:: Assignment ::
If a line in the records contains the string "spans", show that line.
(Record extracts)
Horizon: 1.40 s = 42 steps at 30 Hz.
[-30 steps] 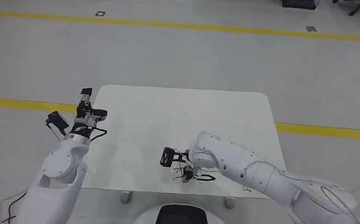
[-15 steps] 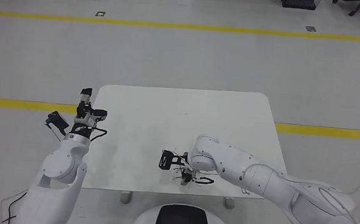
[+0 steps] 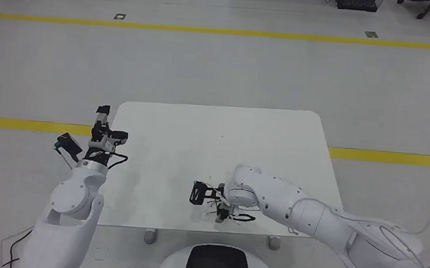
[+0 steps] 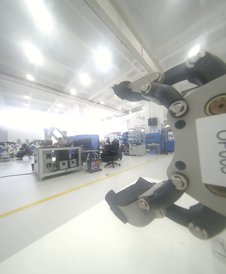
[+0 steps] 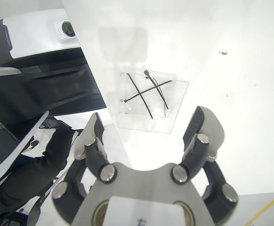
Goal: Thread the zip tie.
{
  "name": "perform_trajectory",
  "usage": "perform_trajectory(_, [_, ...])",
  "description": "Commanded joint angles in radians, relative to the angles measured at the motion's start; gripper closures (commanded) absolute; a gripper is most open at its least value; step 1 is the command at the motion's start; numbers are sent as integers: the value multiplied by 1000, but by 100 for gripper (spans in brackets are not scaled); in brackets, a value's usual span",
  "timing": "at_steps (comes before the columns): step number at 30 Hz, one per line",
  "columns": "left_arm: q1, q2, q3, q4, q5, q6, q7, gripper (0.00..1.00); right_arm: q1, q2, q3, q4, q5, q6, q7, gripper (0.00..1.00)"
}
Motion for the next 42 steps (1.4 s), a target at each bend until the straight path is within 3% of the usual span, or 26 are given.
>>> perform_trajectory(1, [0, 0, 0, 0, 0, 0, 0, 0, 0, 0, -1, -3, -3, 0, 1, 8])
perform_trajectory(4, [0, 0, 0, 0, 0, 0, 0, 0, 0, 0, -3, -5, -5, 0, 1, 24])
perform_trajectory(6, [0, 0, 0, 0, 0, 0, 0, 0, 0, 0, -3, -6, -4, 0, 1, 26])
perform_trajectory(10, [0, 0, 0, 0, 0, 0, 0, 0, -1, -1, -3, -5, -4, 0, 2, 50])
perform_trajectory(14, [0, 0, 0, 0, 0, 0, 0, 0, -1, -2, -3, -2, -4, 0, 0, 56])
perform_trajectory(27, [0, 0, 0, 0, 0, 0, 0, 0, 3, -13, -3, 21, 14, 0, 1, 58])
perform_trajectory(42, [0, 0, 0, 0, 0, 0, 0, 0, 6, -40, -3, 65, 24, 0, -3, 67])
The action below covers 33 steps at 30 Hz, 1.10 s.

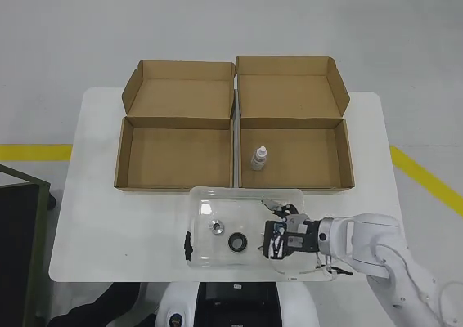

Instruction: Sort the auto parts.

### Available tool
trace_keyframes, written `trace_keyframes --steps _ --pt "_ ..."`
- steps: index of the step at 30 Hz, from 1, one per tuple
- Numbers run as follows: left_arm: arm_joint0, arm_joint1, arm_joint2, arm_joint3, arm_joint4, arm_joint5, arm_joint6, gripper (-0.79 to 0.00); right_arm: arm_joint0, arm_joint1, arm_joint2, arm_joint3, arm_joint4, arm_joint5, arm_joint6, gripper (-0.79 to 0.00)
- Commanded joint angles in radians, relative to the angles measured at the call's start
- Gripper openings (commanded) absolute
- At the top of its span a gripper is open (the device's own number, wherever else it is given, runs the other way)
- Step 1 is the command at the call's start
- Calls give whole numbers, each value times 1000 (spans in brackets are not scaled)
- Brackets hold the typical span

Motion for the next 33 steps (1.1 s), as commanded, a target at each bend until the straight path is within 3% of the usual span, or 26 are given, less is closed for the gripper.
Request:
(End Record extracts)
:: Output of the task ::
  "description": "Commanded joint angles in radians, relative to the angles measured at the motion's start; gripper closures (commanded) absolute; a gripper is most open at its least value; step 1 is the command at the motion's start; numbers are sent as integers: the value multiplied by 1000, but by 100 for gripper (spans in brackets are not scaled); in brackets, a value's usual span",
- Calls give whole numbers, each value times 1000 (spans in brackets are not scaled)

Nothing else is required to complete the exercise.